DESCRIPTION OF THE TASK >> Restate all the data word for word, leaving nothing out.

#### DATA SEGMENT ####

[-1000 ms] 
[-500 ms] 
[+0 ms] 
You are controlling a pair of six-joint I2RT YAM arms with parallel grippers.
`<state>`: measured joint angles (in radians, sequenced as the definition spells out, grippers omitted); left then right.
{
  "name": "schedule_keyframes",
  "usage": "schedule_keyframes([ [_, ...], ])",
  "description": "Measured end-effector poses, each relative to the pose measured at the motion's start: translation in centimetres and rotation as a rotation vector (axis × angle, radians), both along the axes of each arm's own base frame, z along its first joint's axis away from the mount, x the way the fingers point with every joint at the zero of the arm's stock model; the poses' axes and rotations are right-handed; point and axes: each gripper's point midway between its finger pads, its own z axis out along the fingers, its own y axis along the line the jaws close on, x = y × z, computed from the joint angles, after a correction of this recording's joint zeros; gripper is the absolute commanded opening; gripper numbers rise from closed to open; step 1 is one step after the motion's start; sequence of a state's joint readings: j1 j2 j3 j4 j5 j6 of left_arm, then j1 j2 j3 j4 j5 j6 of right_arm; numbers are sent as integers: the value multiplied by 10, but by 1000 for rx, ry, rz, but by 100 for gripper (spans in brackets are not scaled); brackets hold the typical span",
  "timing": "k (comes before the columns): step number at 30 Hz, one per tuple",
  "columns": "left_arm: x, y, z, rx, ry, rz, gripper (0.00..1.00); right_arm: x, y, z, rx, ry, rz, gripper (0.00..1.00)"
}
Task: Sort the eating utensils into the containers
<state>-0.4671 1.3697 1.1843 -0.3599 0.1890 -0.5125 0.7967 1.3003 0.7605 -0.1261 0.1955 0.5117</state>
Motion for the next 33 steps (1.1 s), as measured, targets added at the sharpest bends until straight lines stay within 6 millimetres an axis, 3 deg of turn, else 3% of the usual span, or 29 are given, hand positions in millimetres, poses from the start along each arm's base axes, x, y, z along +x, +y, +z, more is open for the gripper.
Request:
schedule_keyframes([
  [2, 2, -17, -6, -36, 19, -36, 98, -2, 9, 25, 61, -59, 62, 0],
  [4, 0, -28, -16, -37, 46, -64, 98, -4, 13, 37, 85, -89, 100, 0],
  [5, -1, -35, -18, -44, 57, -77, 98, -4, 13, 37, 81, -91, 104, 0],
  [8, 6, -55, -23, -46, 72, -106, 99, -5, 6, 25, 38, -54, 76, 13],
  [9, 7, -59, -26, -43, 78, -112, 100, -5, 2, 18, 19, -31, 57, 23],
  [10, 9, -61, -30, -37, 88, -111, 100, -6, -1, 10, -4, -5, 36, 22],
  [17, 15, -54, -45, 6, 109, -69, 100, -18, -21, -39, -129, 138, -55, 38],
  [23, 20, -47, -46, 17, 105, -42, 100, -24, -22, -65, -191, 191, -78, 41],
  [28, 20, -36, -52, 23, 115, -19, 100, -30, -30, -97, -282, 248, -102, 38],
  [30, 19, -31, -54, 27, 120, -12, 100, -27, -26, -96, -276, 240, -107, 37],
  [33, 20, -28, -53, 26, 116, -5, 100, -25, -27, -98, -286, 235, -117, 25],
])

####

TASK ANSWER >>
[-1000 ms] 
[-500 ms] 
[+0 ms] 
You are controlling a pair of six-joint I2RT YAM arms with parallel grippers.
`<state>`: measured joint angles (in radians, sequenced as the definition spells out, grippers omitted); left then right.
{
  "name": "schedule_keyframes",
  "usage": "schedule_keyframes([ [_, ...], ])",
  "description": "Measured end-effector poses, each relative to the pose measured at the motion's start: translation in centimetres and rotation as a rotation vector (axis × angle, radians), both along the axes of each arm's own base frame, z along its first joint's axis away from the mount, x the way the fingers point with every joint at the zero of the arm's stock model; the poses' axes and rotations are right-handed; point and axes: each gripper's point midway between its finger pads, its own z axis out along the fingers, its own y axis along the line the jaws close on, x = y × z, computed from the joint angles, after a correction of this recording's joint zeros; gripper is the absolute commanded opening; gripper numbers rise from closed to open; step 1 is one step after the motion's start; sequence of a state's joint readings: j1 j2 j3 j4 j5 j6 of left_arm, then j1 j2 j3 j4 j5 j6 of right_arm; numbers are sent as integers: the value multiplied by 10, but by 1000 for rx, ry, rz, but by 100 for gripper (spans in brackets are not scaled); brackets hold the typical span",
  "timing": "k (comes before the columns): step number at 30 Hz, one per tuple",
  "columns": "left_arm: x, y, z, rx, ry, rz, gripper (0.00..1.00); right_arm: x, y, z, rx, ry, rz, gripper (0.00..1.00)"
}
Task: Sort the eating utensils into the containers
<state>-0.4671 1.3697 1.1843 -0.3599 0.1890 -0.5125 0.7967 1.3003 0.7605 -0.1261 0.1955 0.5117</state>
Motion for the next 33 steps (1.1 s), as measured, targets added at the sharpest bends until straight lines stay within 6 millimetres an axis, 3 deg of turn, else 3% of the usual span, or 29 are given, hand positions in millimetres, poses from the start along each arm's base axes, x, y, z along +x, +y, +z, more is open for the gripper.
Request:
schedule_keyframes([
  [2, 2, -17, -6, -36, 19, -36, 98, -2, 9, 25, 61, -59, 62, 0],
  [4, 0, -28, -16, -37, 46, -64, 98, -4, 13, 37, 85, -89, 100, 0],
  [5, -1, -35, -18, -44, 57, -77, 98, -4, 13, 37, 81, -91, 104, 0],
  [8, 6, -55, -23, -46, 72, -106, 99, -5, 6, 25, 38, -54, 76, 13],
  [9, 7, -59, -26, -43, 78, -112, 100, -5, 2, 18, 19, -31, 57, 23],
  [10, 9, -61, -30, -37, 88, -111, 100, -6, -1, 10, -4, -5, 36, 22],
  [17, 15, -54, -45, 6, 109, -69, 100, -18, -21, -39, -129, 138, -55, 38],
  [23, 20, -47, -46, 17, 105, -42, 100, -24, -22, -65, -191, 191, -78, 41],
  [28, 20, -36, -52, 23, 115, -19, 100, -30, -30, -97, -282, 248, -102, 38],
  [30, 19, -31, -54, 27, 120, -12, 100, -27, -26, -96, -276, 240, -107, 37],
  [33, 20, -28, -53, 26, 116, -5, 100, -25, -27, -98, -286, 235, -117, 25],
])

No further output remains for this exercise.